◆ WHAT TO DO ◆
Start at the line below containing "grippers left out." and stop at the line containing "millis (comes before". Repeat every line of that stretch exactly, and nothing outside it.

Segment Open

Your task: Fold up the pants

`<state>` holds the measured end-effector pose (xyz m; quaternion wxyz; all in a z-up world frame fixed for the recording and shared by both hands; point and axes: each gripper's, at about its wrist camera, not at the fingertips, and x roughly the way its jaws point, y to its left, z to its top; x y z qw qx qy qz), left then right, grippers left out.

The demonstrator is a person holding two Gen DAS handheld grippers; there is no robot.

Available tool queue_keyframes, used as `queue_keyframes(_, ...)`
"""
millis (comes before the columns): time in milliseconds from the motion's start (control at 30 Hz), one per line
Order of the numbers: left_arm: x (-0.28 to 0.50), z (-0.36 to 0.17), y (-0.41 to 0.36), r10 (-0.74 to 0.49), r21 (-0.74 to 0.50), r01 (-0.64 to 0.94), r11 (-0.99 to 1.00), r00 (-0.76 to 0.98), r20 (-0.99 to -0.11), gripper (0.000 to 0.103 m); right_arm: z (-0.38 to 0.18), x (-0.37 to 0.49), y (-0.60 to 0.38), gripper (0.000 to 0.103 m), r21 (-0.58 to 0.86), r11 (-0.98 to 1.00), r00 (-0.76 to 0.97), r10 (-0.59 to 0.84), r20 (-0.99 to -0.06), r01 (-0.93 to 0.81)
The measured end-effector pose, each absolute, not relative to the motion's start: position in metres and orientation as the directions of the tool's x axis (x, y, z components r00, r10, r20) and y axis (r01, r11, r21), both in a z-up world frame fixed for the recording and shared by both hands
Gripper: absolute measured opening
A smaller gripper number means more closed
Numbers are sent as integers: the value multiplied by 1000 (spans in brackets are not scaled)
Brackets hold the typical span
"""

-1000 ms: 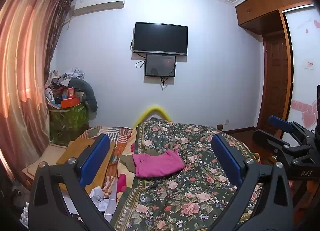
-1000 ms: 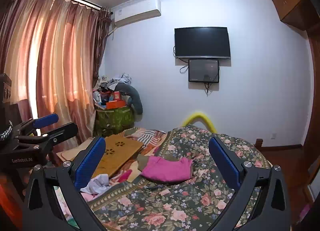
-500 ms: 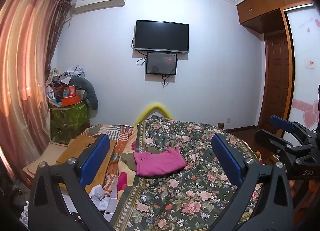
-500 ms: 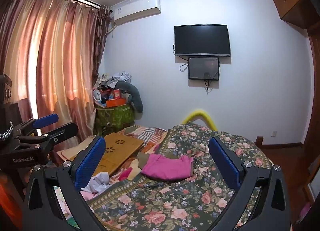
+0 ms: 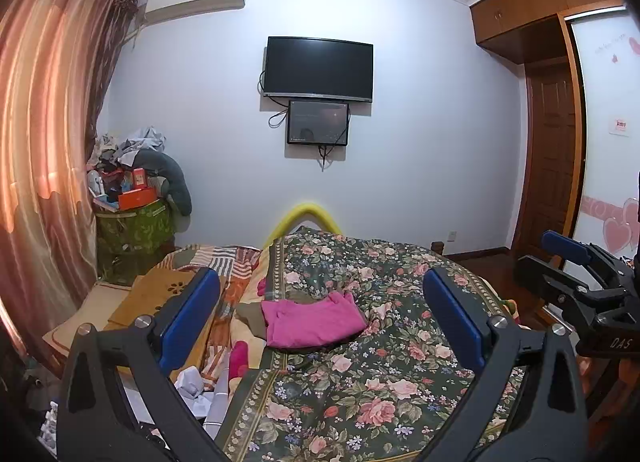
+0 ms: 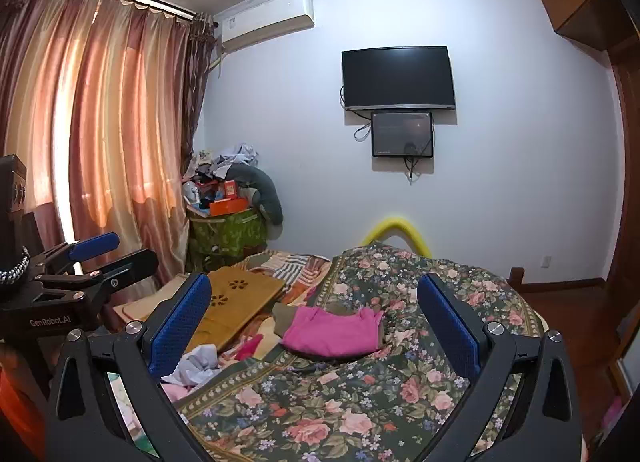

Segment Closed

◆ FINISHED EXERCISE ◆
`<state>` holds the measured end-effector pose (xyz m; quaternion wxyz; all in a z-up world frame fixed for the recording and shared by both hands; point and axes: each gripper's, at about its wrist camera, not at the fingertips, and x roughly the way its jaws point, y to its left, z to its top; x y z qw qx qy qz), left then right, grippers left out.

The demonstrator is a person holding two Gen DAS handheld grippers; there is no robot.

Available tool queue_keyframes, used as `queue_keyframes(_, ...)`
"""
millis (comes before the columns): time in milliseconds from the motion's start (control at 30 Hz), one per line

Thus the exercise is complete.